**WORK TO COMPLETE**:
Begin at the first line of the data and copy each line through the one containing "of the target.", that line included, with no pictures.

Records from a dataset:
________________________

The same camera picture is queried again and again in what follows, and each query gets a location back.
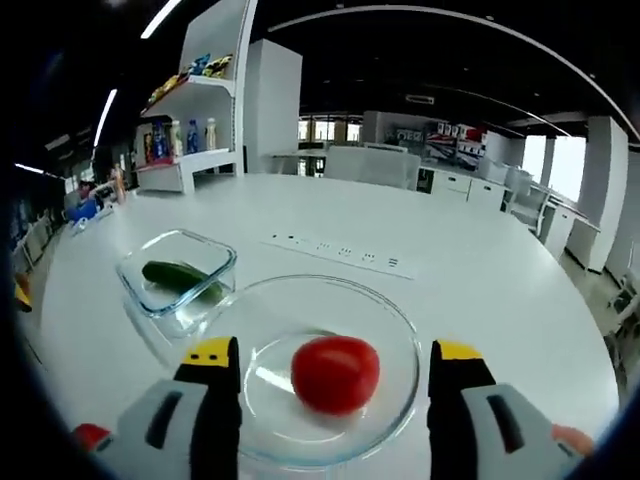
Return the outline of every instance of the red tomato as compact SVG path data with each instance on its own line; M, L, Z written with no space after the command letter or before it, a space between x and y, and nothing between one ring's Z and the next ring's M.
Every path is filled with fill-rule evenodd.
M353 337L322 337L293 356L291 381L306 405L332 415L347 415L366 404L378 385L375 349Z

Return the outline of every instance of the white table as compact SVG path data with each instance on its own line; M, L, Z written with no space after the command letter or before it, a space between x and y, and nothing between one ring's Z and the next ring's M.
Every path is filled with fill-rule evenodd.
M114 429L134 399L171 376L126 316L114 264L172 228L232 245L238 288L276 275L333 275L381 292L415 323L424 368L414 415L364 462L375 470L370 478L428 475L428 359L438 337L474 345L497 381L513 384L554 422L597 436L617 410L614 372L584 299L511 215L390 187L246 175L194 195L129 195L93 228L63 234L45 292L42 337L54 398L71 426ZM418 262L419 273L407 280L261 243L284 232L399 251ZM383 455L394 461L380 462Z

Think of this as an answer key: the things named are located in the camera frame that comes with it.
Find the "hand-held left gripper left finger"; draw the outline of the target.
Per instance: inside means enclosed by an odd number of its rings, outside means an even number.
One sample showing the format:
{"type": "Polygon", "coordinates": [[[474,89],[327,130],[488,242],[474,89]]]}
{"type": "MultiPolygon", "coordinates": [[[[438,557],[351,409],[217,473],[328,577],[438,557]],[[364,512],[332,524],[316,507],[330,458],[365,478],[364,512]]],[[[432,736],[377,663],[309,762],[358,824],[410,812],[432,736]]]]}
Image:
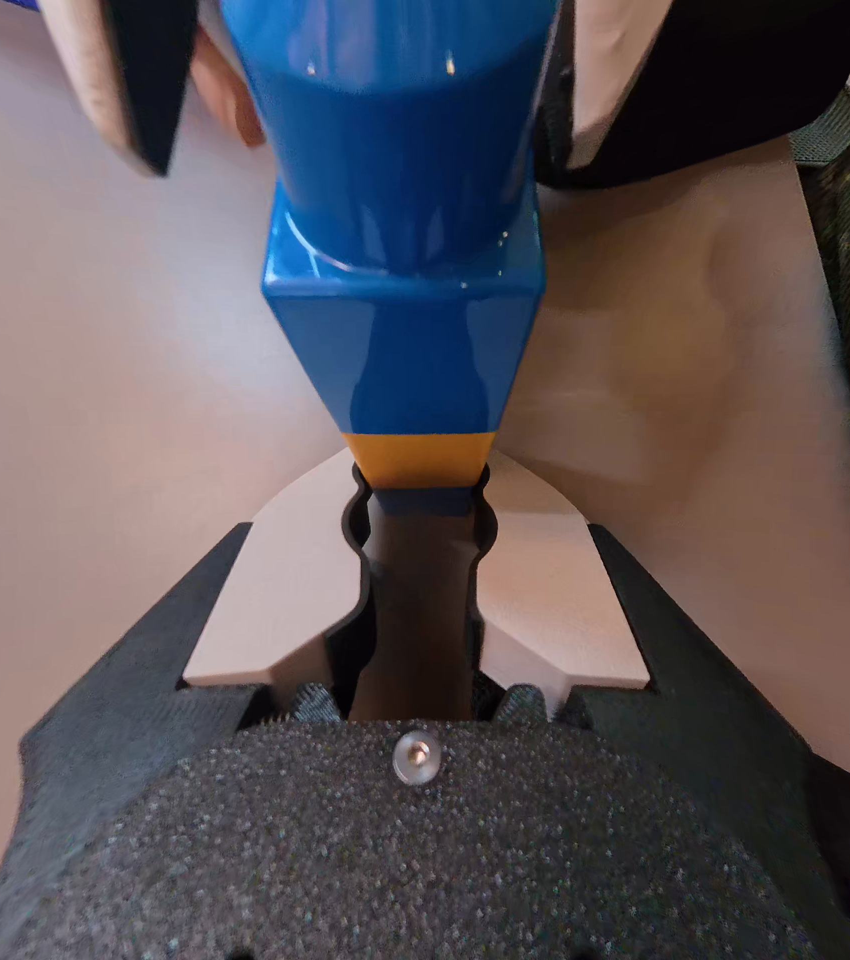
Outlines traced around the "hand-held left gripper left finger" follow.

________________________

**REPLY TO THE TASK**:
The same camera picture is queried again and again in what follows, and each query gets a location back.
Return the outline of every instance of the red tomato as compact SVG path data with each instance on its own line; M, L, Z written with no space after the command letter or before it, a space between x and y, and nothing between one ring's Z and the next ring's M.
Every path is filled with fill-rule evenodd.
M353 337L322 337L293 356L291 381L306 405L332 415L347 415L366 404L378 385L375 349Z

Return the outline of every instance of the white table as compact SVG path data with each instance on its own line; M, L, Z written with no space after the command letter or before it, a space between x and y, and nothing between one ring's Z and the next ring's M.
Every path is filled with fill-rule evenodd.
M114 429L134 399L171 376L126 316L114 264L172 228L232 245L238 288L276 275L333 275L381 292L415 323L424 368L414 415L364 462L375 470L370 478L428 475L428 359L438 337L474 345L497 381L513 384L554 422L597 436L617 410L614 372L584 299L511 215L390 187L246 175L194 195L129 195L93 228L63 234L45 292L42 337L54 398L71 426ZM418 262L419 273L407 280L261 243L284 232L399 251ZM383 455L394 461L380 462Z

Think of this as an answer key: the things named are located in the camera frame that comes with it.
Find the "hand-held left gripper left finger"; draw the outline of the target.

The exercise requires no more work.